Section 18C does not render unlawful anything said or done reasonably and in good faith:

(a) in the performance, exhibition or distribution of an artistic work; or

(b) in the course of any statement, publication, discussion or debate made or held for any genuine academic, artistic or scientific purpose or any other genuine purpose in the public interest; or

(c) in making or publishing:

(i) a fair and accurate report of any event or matter of public interest; or

(ii) a fair comment on any event or matter of public interest if the comment is an expression of a genuine belief held by the person making the comment.

So it is clear that, if you have good and appropriate intentions, your right to freedom of speech is protected under section 18D.

But why should this area be regulated by law? The debate has clearly shown that one person’s opinion is another person’s hate speech.
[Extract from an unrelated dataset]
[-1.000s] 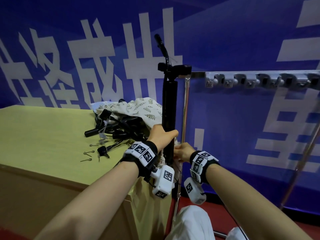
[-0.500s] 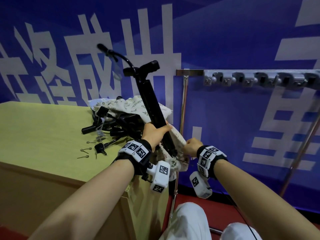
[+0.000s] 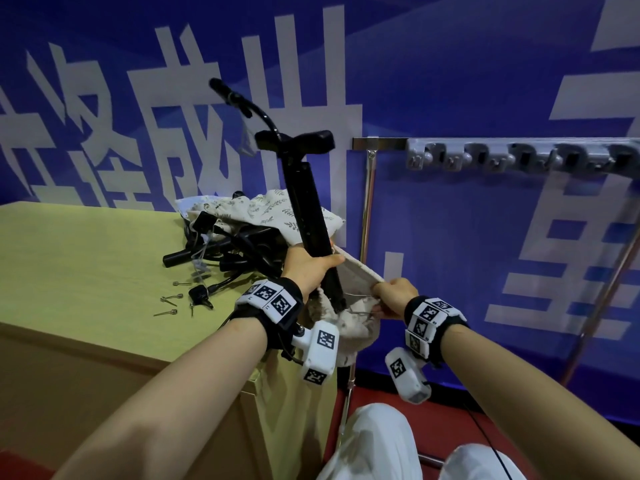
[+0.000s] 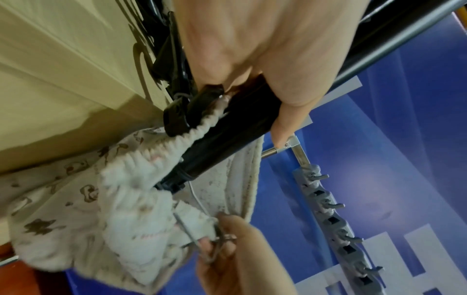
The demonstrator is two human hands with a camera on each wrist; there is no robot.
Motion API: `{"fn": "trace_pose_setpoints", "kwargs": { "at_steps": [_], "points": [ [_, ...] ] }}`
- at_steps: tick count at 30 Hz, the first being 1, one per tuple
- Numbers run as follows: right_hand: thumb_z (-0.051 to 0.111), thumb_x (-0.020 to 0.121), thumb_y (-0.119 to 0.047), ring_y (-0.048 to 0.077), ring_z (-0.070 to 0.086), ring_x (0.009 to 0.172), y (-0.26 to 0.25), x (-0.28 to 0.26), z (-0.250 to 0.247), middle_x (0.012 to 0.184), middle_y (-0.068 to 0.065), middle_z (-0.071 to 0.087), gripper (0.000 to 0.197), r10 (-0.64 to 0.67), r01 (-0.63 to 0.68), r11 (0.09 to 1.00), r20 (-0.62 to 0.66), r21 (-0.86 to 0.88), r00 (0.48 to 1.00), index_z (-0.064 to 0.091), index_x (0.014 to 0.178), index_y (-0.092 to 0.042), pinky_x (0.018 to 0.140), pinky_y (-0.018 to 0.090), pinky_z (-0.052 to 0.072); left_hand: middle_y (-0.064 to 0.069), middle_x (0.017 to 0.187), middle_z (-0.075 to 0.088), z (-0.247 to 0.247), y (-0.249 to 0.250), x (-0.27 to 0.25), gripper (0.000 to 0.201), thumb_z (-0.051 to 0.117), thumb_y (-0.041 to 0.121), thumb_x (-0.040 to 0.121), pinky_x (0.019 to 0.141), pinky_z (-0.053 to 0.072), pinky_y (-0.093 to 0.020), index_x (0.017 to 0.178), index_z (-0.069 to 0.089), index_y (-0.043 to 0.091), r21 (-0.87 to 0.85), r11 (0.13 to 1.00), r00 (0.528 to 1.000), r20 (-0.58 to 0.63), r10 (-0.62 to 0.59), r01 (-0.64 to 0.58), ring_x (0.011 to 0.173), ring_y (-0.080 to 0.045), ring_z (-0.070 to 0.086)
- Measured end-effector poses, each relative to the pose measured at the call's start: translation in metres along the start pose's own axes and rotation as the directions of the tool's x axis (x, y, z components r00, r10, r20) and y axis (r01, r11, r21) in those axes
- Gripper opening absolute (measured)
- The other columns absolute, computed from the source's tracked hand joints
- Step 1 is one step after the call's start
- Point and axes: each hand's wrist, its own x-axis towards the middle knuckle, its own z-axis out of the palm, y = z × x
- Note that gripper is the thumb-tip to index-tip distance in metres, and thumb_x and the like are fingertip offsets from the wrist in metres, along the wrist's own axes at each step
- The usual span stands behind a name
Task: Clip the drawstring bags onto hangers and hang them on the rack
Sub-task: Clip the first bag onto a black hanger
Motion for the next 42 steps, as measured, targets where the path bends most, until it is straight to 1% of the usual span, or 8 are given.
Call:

This debate has shown that in a world that is made up of a variety of people with different experiences, backgrounds, make up and different levels of resilience, we need a benchmark to let Australians know what is and is not appropriate. Section 18C does not restrict freedom of speech; it is about providing a benchmark for human decency.

While I believe it is important for parliament to undertake moments of self-reflection, to examine the culture it is creating, this debate is less self-reflection and more a political football for all parties involved. I am sympathetic to the pressures Prime Minister Turnbull has to deal with within his party, but the Liberal Party’s issues of disunity should not be played out on the Senate floor at the expense of legislation that impacts the day-to-day lives of everyday Australians, small to medium businesses, veterans, pensioners, families and students.

The legislation that impacts on these groups, the majority of Australians, is what must be given priority in the Senate chamber. If the changes to the pension asset test were given the same amount of airtime as section 18C, the same amount of consideration within the Liberal Party and the same amount of opposition by Labor, perhaps hundreds of thousands of pensioners would not have had their fortnightly payments cut this year. If the freeze to the family tax benefit last week had been given the same amount of airtime, the same amount of consideration within the Liberal Party and the same amount of opposition by Labor as section 18C, perhaps hundreds of thousands of families would not lose almost $2 billion from their payments.

We have a budget coming up—our economy is in dire straits, according to the Liberal-National party—and instead of governing you are kicking around issues that are of no value for families and pensioners, who no longer know how they are going to put food on the table. The Liberal government is not running the country. The Liberal government, once again, through its own self-interest, is just wasting time.